* _WORK TO COMPLETE_:
Each entry has to be set down again with no alteration.

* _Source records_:
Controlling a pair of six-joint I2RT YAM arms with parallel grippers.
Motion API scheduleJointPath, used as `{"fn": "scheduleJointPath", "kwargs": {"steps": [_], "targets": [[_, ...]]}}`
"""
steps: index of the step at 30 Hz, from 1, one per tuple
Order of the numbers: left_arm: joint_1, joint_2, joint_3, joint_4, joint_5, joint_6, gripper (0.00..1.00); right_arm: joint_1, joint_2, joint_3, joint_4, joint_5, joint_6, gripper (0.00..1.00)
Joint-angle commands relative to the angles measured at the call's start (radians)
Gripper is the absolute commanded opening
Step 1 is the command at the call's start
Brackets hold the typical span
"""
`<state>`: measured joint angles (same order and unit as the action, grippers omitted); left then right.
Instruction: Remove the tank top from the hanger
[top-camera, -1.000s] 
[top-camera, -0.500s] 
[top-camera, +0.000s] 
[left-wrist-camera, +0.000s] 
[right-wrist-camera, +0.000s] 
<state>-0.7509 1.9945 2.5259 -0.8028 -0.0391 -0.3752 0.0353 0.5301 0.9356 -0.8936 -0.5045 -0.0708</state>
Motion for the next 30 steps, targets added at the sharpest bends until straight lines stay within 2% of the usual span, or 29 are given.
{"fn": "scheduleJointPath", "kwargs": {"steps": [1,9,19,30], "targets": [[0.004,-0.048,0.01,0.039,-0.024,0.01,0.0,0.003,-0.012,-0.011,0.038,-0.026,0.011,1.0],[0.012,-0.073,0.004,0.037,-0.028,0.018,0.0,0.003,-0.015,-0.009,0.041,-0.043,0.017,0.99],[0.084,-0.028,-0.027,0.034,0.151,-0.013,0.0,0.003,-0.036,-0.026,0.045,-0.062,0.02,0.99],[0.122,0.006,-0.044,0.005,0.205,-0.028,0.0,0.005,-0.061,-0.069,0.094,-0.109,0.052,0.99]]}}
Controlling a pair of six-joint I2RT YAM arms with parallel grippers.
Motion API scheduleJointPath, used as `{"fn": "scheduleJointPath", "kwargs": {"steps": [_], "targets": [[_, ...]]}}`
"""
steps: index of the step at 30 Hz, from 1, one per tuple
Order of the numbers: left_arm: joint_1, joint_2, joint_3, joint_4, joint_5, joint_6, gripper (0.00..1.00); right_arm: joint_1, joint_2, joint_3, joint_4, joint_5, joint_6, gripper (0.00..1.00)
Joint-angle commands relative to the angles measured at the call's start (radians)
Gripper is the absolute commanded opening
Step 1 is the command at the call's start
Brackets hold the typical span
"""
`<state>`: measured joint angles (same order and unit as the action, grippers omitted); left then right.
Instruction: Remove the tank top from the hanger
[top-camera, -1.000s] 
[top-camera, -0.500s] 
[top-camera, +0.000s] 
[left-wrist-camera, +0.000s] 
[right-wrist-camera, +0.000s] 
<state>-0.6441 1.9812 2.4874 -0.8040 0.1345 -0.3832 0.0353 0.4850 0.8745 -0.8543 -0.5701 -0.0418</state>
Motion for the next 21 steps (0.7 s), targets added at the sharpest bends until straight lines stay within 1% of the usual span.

* _RESPONSE BOX_:
Controlling a pair of six-joint I2RT YAM arms with parallel grippers.
Motion API scheduleJointPath, used as `{"fn": "scheduleJointPath", "kwargs": {"steps": [_], "targets": [[_, ...]]}}`
"""
steps: index of the step at 30 Hz, from 1, one per tuple
Order of the numbers: left_arm: joint_1, joint_2, joint_3, joint_4, joint_5, joint_6, gripper (0.00..1.00); right_arm: joint_1, joint_2, joint_3, joint_4, joint_5, joint_6, gripper (0.00..1.00)
Joint-angle commands relative to the angles measured at the call's start (radians)
Gripper is the absolute commanded opening
Step 1 is the command at the call's start
Brackets hold the typical span
"""
`<state>`: measured joint angles (same order and unit as the action, grippers omitted); left then right.
Instruction: Remove the tank top from the hanger
[top-camera, -1.000s] 
[top-camera, -0.500s] 
[top-camera, +0.000s] 
[left-wrist-camera, +0.000s] 
[right-wrist-camera, +0.000s] 
<state>-0.7509 1.9945 2.5259 -0.8028 -0.0391 -0.3752 0.0353 0.5301 0.9356 -0.8936 -0.5045 -0.0708</state>
Motion for the next 30 steps, targets added at the sharpest bends until straight lines stay within 2% of the usual span, or 29 are given.
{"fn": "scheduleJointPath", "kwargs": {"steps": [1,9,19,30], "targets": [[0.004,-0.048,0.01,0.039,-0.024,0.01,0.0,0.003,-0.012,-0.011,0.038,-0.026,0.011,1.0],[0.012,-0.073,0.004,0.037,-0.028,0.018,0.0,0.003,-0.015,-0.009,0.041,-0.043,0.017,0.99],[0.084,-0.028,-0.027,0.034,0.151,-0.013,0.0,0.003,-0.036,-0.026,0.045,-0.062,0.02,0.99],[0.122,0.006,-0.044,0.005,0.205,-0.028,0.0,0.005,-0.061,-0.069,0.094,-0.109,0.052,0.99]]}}
Controlling a pair of six-joint I2RT YAM arms with parallel grippers.
Motion API scheduleJointPath, used as `{"fn": "scheduleJointPath", "kwargs": {"steps": [_], "targets": [[_, ...]]}}`
"""
steps: index of the step at 30 Hz, from 1, one per tuple
Order of the numbers: left_arm: joint_1, joint_2, joint_3, joint_4, joint_5, joint_6, gripper (0.00..1.00); right_arm: joint_1, joint_2, joint_3, joint_4, joint_5, joint_6, gripper (0.00..1.00)
Joint-angle commands relative to the angles measured at the call's start (radians)
Gripper is the absolute commanded opening
Step 1 is the command at the call's start
Brackets hold the typical span
"""
`<state>`: measured joint angles (same order and unit as the action, grippers omitted); left then right.
Instruction: Remove the tank top from the hanger
[top-camera, -1.000s] 
[top-camera, -0.500s] 
[top-camera, +0.000s] 
[left-wrist-camera, +0.000s] 
[right-wrist-camera, +0.000s] 
<state>-0.6441 1.9812 2.4874 -0.8040 0.1345 -0.3832 0.0353 0.4850 0.8745 -0.8543 -0.5701 -0.0418</state>
Motion for the next 21 steps (0.7 s), targets added at the sharpest bends until straight lines stay within 1% of the usual span.

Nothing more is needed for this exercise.